Work order: Check each line of the records below and collect those that include the word "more".

--- Input ---

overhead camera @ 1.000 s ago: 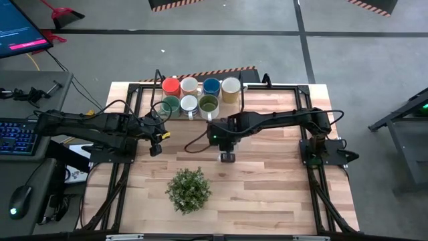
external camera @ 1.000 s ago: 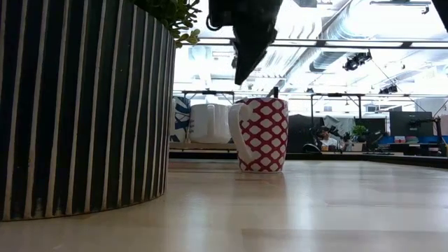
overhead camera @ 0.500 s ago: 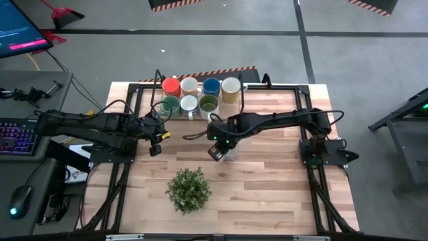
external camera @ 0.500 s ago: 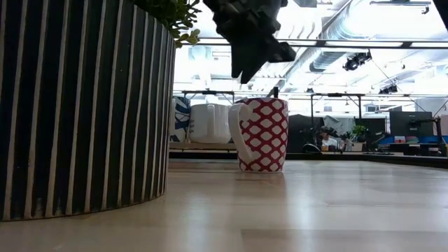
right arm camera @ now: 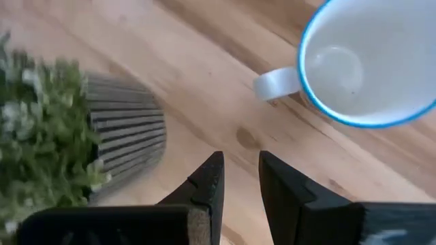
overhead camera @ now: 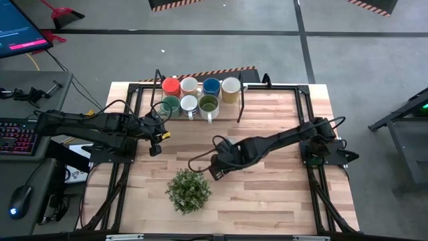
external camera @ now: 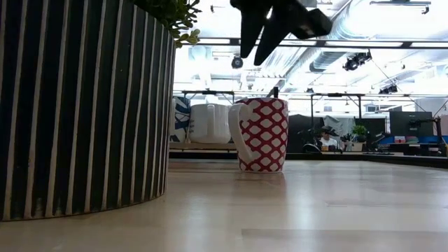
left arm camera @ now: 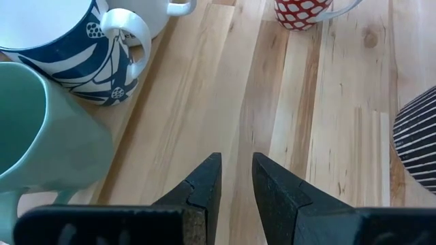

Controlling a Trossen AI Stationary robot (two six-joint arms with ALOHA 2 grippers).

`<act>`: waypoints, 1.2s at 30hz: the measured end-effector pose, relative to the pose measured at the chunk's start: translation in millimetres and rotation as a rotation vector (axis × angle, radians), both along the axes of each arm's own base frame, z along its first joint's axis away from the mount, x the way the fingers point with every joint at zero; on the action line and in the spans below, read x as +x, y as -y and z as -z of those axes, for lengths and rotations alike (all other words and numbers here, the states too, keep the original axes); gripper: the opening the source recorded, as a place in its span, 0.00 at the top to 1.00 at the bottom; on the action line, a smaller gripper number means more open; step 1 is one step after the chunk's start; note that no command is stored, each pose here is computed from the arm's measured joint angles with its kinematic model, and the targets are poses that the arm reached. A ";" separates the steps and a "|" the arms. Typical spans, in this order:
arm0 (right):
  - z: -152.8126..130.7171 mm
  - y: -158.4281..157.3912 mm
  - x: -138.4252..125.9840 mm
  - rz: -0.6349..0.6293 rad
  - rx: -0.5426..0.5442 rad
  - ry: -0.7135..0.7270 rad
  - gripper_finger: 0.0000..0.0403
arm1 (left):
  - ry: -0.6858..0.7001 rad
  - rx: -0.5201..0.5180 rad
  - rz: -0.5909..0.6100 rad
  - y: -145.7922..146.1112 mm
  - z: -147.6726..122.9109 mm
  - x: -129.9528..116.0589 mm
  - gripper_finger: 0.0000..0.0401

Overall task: Place coffee mugs
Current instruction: Put the red patterned mug on the shelf

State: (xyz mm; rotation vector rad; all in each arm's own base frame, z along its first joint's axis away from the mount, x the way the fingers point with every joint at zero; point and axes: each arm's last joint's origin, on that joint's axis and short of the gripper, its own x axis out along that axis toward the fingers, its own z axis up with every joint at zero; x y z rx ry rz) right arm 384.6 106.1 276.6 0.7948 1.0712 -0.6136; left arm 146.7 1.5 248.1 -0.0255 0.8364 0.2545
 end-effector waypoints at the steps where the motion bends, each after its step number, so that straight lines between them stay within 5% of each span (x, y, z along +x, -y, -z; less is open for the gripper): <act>1: -0.1 -2.2 -0.7 0.039 -0.001 0.007 0.82 | 0.000 0.000 0.000 0.1 0.0 0.0 0.82; 8: 8.0 -5.6 -1.2 0.239 0.031 0.041 0.82 | 0.000 0.000 0.001 0.1 0.0 0.0 0.82; 15: 25.2 -7.9 0.1 0.251 0.061 0.052 0.82 | 0.000 0.000 0.001 0.1 0.0 0.0 0.82; 36: 26.6 16.1 6.5 0.289 -0.075 0.102 0.82 | 0.000 0.001 0.001 0.1 0.0 0.0 0.82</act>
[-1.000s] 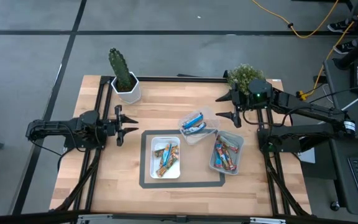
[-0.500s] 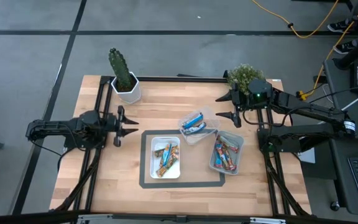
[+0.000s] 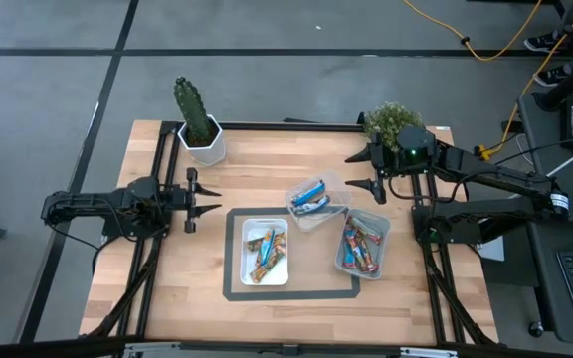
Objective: Pick and place Granola Bars by type
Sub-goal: Return to Home Position
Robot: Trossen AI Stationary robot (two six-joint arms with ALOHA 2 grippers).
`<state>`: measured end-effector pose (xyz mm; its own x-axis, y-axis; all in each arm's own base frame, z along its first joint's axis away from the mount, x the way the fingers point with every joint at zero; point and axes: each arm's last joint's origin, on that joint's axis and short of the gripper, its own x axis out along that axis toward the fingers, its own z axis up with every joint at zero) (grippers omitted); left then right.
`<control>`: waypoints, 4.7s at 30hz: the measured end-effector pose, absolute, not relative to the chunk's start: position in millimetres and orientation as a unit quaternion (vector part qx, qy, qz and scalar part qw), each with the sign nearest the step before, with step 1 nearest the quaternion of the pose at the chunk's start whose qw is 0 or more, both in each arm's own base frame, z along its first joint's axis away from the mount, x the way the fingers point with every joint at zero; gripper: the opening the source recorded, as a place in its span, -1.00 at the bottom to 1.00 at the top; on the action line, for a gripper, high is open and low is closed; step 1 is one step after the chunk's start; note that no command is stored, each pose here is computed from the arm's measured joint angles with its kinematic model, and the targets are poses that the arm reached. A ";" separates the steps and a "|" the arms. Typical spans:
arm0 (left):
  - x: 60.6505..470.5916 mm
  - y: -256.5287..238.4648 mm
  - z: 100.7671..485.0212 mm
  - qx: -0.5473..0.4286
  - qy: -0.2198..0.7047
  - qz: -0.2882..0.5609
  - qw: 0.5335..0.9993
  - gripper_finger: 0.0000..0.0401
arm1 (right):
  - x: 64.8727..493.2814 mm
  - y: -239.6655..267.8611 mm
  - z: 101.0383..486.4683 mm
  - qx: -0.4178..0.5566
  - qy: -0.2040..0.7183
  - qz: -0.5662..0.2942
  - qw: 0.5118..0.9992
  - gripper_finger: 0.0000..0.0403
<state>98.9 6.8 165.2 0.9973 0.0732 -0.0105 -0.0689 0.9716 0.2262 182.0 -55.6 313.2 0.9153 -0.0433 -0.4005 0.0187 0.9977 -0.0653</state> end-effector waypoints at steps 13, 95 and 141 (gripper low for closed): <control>98.9 6.9 165.1 0.115 0.010 0.036 0.993 -0.38 | 181.8 -53.7 312.6 -0.030 0.209 -0.013 0.977 0.47; 99.1 6.9 166.2 0.115 0.005 0.037 0.993 -0.39 | 97.4 7.2 168.3 -0.043 -0.018 0.058 0.997 0.47; 99.1 6.9 166.2 0.115 0.005 0.037 0.993 -0.41 | 97.4 7.3 168.3 -0.043 -0.018 0.059 0.997 0.47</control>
<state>99.1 6.9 166.2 0.9972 0.0747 -0.0010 -0.0725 0.9708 0.2286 97.4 7.3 168.3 0.9925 0.1183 0.0314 -0.1152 0.9894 -0.0886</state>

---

Solution:
`<act>`: waypoints, 1.2s at 30hz: the measured end-effector pose, relative to the pose measured at the chunk's start: translation in millimetres and rotation as a rotation vector (axis × angle, radians), both along the axes of each arm's own base frame, z along its first joint's axis away from the mount, x the way the fingers point with every joint at zero; on the action line and in the spans below, read x as +x, y as -y and z as -z of those axes, for lengths and rotations alike (all other words and numbers here, the states too, keep the original axes); gripper: the opening the source recorded, as a place in its span, 0.00 at the top to 1.00 at the bottom; on the action line, a smaller gripper number means more open; step 1 is one step after the chunk's start; note that no command is stored, each pose here is computed from the arm's measured joint angles with its kinematic model, and the targets are poses that the arm reached. A ";" separates the steps and a "|" the arms. Typical spans, in this order:
`<control>`: waypoints, 4.7s at 30hz: the measured end-effector pose, absolute, not relative to the chunk's start: position in millimetres and orientation as a unit quaternion (vector part qx, qy, qz and scalar part qw), each with the sign nearest the step before, with step 1 nearest the quaternion of the pose at the chunk's start whose qw is 0 or more, both in each arm's own base frame, z along its first joint's axis away from the mount, x the way the fingers point with every joint at zero; gripper: the opening the source recorded, as a place in its span, -1.00 at the bottom to 1.00 at the top; on the action line, for a gripper, high is open and low is closed; step 1 is one step after the chunk's start; note that no command is stored, each pose here is computed from the arm's measured joint angles with its kinematic model, and the targets are poses that the arm reached. A ";" separates the steps and a "|" the arms. Typical spans:

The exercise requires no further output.